In May 2024 Avatr revealed exterior images of the 07, with images of the interior revealed later in June and July. The 07 was fully unveiled at the Chengdu Auto Show on August 30, 2024 with pre-orders opening that day, and officially launched on September 26, 2024.

The 07 is built on the CHN platform, and has a front and rear track of 1680. and 1690. mm, respectively. It has an approach angle of 17 degrees and a departure angle of 21 degrees, and front and rear overhangs of 902 and 983 mm respectively.

The 07 uses a fully aluminium suspension components mounted to a cast aluminium subframe. It has dual-wishbone independent front suspension and H-arm multi-link rear suspension with air springs and continuous damping control; the suspension has four user-selectable modes.

The 07 has a turning radius of 3.2 m. It passes the moose test at a speed of at least 82 km/h with the assistance of the Taihang stability control system, and has a 100-0 km/h stopping distance of under 34.5 m.

=== Exterior ===
The 07 shares the 'Avatr 2.0' design language seen on previous Avatr models. The front end features a dual-DRL design, with a separate high mounted horizontal strip above a larger C-shaped strip with the headlights located inside. Below the windshield, a 'HALO' display consisting of an array of 10,500 LEDs can show user-selectable animations and images. Fully electric models are equipped with active grille shutters for the small lower grille.

A LiDAR sensor is mounted on the front of the roof, and cameras are mounted on the front fenders. Conventional side mirrors come standard, but smaller digital camera-based units are optional. It comes standard with 20-inch wheels with 255/50R20 tires, which can be upgraded to 21-inch wheels and 265/45R21 tires.

The rear of the vehicle features thin wraparound high-mounted taillights, along with a short rear window.

=== Interior ===
The dashboard of the 07 features an array of two or four displays in a two-tier arrangement. A wide aspect ratio 35.4-inch 4K upper display acts as the gauge cluster and information display, and is placed atop a shelf near the base of the windshield. If equipped with digital side mirrors, the upper display is flanked by dual 6.7-inch screens displaying the side mirror camera feeds. A 15.6-inch touchscreen mounted lower on the dash is used to operate the infotainment system and to configure the upper display, and uses the HarmonyOS 4.0 operating system supplied by Huawei.

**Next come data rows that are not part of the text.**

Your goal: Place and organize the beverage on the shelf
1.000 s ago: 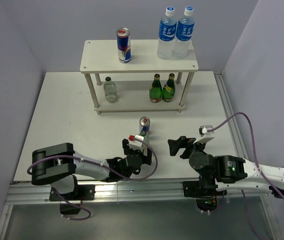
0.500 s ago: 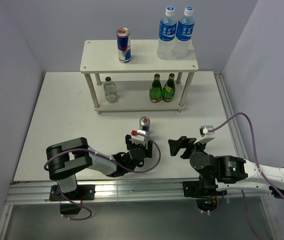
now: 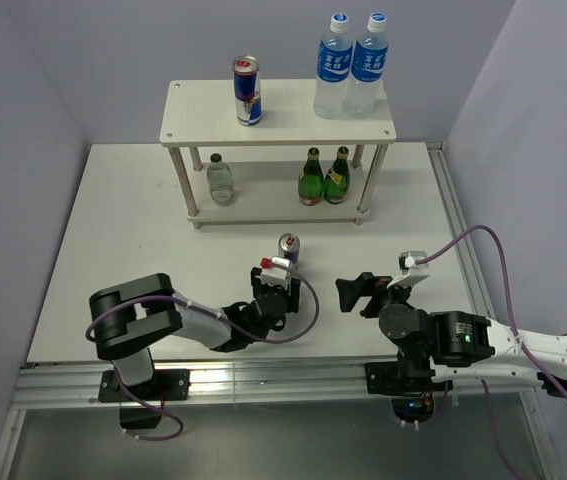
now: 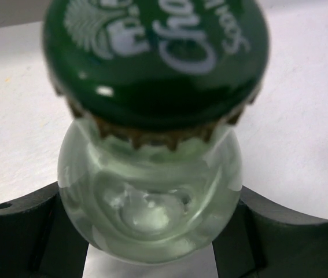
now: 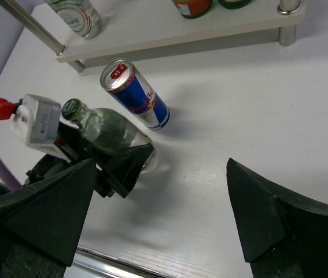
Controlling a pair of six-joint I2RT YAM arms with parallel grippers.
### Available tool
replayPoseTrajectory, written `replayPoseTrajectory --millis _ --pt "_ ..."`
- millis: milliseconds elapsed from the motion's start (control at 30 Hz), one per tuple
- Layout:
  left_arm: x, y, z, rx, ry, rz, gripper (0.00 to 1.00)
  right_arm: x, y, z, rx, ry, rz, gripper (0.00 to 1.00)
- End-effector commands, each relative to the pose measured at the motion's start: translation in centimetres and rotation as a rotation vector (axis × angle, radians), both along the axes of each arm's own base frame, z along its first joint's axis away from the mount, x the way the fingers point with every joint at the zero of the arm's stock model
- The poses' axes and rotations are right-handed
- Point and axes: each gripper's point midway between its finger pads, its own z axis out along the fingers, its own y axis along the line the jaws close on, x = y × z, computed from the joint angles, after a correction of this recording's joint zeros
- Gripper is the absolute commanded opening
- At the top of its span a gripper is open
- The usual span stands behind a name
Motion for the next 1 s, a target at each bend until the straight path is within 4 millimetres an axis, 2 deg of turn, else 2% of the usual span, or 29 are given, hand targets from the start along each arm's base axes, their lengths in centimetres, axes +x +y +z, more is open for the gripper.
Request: replayPoseTrajectory --millis 0,33,67,100,133,233,267,367,400,467,500,600,633,667,767,833,867,967 --pt "-0.9 1.5 2.3 -0.072 -0.009 0.019 0.00 0.3 -0.3 0.4 0.020 -0.020 -0.032 1.00" --pt "-1.0 2.0 3.6 -0.100 -0.017 0.026 0.00 0.3 -0.3 0.4 0.021 -0.021 -0.034 1.00" --pt "-1.3 3.0 3.2 -0.073 -0.010 0.036 0.00 0.3 -0.3 0.4 0.021 -0.021 -0.034 1.00" --pt "-1.1 3.8 3.7 -0.069 -0.018 0.058 0.00 0.4 -0.3 0.4 0.021 -0.023 -0.036 1.00" --pt "-1.2 4.1 5.0 -0.086 -0.030 0.061 0.00 0.4 -0.3 0.4 0.021 -0.023 -0.035 1.00" --pt "-0.7 5.4 6.3 -0.058 -0.055 0.069 0.00 0.4 -0.2 0.4 0.020 -0.022 -0.033 1.00" --pt "-0.5 5.8 7.2 -0.080 -0.066 0.068 0.00 0.3 -0.2 0.4 0.019 -0.023 -0.031 1.00" --pt "1.5 7.1 8.7 -0.087 -0.090 0.090 0.00 0.3 -0.2 0.4 0.019 -0.023 -0.031 1.00" --pt "2.8 8.2 9.1 -0.077 -0.103 0.122 0.00 0.3 -0.2 0.4 0.019 -0.023 -0.031 1.00" --pt "4.2 8.4 10.3 -0.098 -0.121 0.121 0.00 0.3 -0.2 0.4 0.019 -0.023 -0.029 1.00" --pt "5.6 9.4 10.5 -0.090 -0.130 0.153 0.00 0.4 -0.2 0.4 0.019 -0.023 -0.031 1.00" --pt "8.5 9.9 12.1 -0.093 -0.161 0.181 0.00 0.3 -0.1 0.4 0.018 -0.024 -0.028 1.00" --pt "9.2 9.8 11.9 -0.080 -0.157 0.181 0.00 0.4 -0.2 0.4 0.016 -0.024 -0.031 1.00" --pt "10.6 9.7 13.3 -0.100 -0.174 0.188 0.00 0.4 -0.2 0.4 0.019 -0.023 -0.032 1.00" --pt "13.0 9.4 14.9 -0.089 -0.199 0.201 0.00 0.4 -0.2 0.5 0.022 -0.027 -0.032 1.00" --pt "14.0 8.9 15.1 -0.070 -0.204 0.191 0.00 0.4 -0.3 0.5 0.023 -0.027 -0.034 1.00" --pt "14.9 8.8 16.2 -0.073 -0.221 0.198 0.00 0.4 -0.3 0.5 0.025 -0.028 -0.032 1.00" --pt "17.2 8.3 16.8 -0.060 -0.228 0.202 0.00 0.3 -0.3 0.5 0.027 -0.028 -0.029 1.00"
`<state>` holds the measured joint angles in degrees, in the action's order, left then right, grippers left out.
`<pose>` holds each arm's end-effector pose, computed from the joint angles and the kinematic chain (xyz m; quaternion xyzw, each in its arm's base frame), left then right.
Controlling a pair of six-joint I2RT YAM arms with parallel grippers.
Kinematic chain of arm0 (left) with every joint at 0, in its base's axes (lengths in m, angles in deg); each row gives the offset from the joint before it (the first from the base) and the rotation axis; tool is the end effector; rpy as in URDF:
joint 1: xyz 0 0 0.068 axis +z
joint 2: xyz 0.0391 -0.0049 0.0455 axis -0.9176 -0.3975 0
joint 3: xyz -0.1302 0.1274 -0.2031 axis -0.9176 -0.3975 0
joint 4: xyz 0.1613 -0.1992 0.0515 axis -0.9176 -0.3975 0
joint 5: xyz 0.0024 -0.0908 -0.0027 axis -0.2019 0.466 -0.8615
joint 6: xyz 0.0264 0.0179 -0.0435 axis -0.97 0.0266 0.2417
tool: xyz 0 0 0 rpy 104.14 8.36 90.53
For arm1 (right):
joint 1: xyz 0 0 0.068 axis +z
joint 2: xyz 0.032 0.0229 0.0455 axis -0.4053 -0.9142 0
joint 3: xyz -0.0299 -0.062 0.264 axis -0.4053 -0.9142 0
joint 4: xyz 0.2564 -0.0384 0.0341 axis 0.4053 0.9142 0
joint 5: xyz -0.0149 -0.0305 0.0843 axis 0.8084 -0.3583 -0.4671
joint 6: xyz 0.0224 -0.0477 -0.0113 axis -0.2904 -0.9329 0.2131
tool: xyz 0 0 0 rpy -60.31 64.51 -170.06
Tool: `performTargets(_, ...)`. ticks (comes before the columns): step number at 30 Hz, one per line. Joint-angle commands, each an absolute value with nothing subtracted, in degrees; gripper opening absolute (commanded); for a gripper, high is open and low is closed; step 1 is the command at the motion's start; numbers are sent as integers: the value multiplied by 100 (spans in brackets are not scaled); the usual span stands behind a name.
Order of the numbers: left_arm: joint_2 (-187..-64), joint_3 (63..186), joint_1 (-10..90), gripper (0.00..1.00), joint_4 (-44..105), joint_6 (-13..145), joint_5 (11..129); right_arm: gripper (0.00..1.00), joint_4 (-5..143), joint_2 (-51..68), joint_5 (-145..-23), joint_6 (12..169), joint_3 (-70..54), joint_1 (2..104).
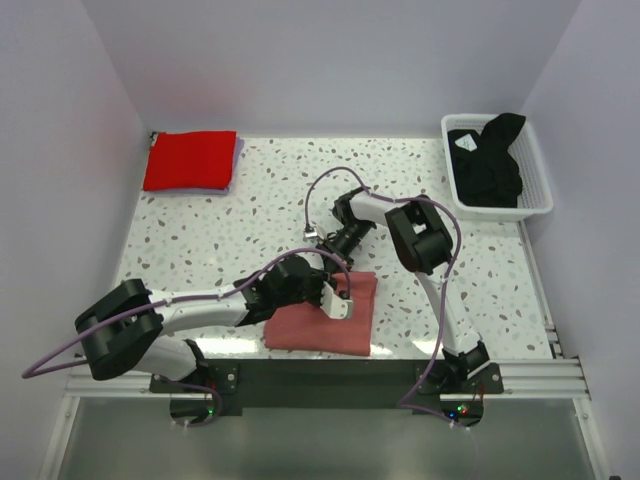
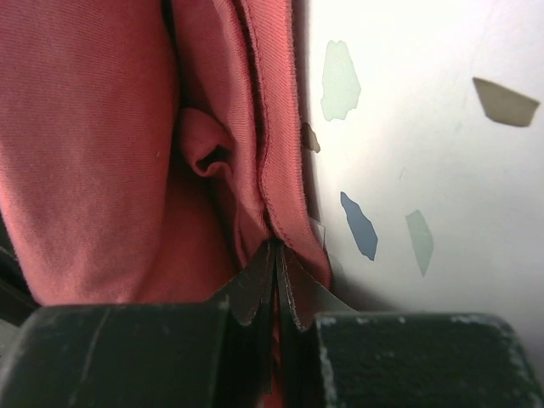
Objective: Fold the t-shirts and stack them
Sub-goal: Fold the tshirt
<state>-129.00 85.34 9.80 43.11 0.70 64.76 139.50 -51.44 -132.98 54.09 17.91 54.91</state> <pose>0.1498 -0.2323 0.1826 0.7210 0.4877 -0.0391 0.4907 0.3438 0.2414 0.0829 0.3633 -0.7893 -0.4671 0.1639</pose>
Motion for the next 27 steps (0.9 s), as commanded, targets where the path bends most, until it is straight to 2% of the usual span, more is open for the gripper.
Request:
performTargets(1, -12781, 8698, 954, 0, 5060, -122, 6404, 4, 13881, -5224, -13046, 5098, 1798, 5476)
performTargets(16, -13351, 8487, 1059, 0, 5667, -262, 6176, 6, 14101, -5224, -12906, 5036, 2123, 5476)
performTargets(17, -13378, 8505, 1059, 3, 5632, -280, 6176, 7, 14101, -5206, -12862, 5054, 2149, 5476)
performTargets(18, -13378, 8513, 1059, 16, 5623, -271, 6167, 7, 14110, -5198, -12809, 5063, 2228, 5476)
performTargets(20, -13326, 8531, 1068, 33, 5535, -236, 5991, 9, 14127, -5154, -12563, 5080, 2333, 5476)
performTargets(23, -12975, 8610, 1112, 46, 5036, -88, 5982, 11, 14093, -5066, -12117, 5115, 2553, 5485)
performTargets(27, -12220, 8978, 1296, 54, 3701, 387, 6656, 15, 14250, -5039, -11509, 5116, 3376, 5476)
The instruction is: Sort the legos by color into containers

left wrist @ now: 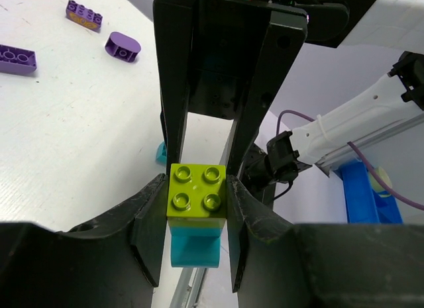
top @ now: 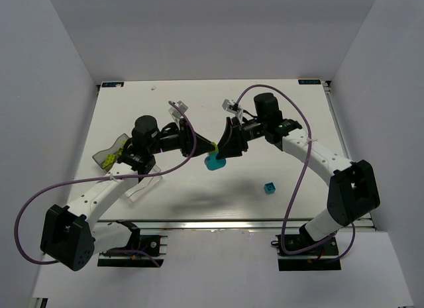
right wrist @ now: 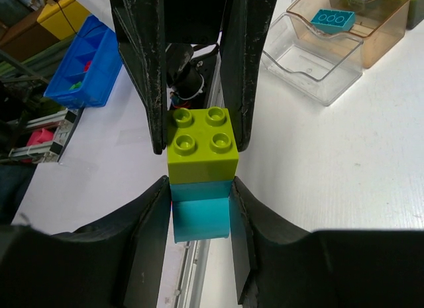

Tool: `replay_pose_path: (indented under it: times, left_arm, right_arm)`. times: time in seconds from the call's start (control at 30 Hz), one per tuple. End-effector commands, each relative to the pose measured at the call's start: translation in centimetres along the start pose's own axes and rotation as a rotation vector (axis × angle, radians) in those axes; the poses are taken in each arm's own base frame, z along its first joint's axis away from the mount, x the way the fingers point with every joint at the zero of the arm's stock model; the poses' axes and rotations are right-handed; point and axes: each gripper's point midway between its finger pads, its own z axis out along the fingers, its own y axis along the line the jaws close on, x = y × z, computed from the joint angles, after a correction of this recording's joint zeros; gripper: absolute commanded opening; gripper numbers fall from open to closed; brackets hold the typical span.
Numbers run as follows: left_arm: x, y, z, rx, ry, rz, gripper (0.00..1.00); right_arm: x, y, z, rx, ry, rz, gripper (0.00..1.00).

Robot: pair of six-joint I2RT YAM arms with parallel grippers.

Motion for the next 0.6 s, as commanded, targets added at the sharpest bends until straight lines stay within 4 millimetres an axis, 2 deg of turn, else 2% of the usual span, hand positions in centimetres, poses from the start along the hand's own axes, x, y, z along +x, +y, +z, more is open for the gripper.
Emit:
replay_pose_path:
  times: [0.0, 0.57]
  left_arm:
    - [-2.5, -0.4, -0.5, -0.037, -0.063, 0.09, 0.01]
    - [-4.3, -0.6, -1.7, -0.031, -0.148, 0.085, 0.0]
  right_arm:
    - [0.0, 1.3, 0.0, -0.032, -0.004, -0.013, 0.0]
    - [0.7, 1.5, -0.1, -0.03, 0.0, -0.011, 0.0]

The octagonal steering wheel is flattened at the top and bottom to provide an unobstructed view of the upper display and assist ingress into the seat. The rim is connected to the column with metallic-accented dual spokes on the bottom and sides, which also contain the two multidirectional scrolling joystick steering wheel controls. The wheel is flanked by a turn indicator and wiper control stalk on the left, and a column mounted shifter on the right. The doors lack conventional door handles and instead use an electronic door release operated by pushing an illuminated strip-shaped button. The window switches for both the driver and passengers are pill-shaped toggle switches that extend outwards rather than being recessed.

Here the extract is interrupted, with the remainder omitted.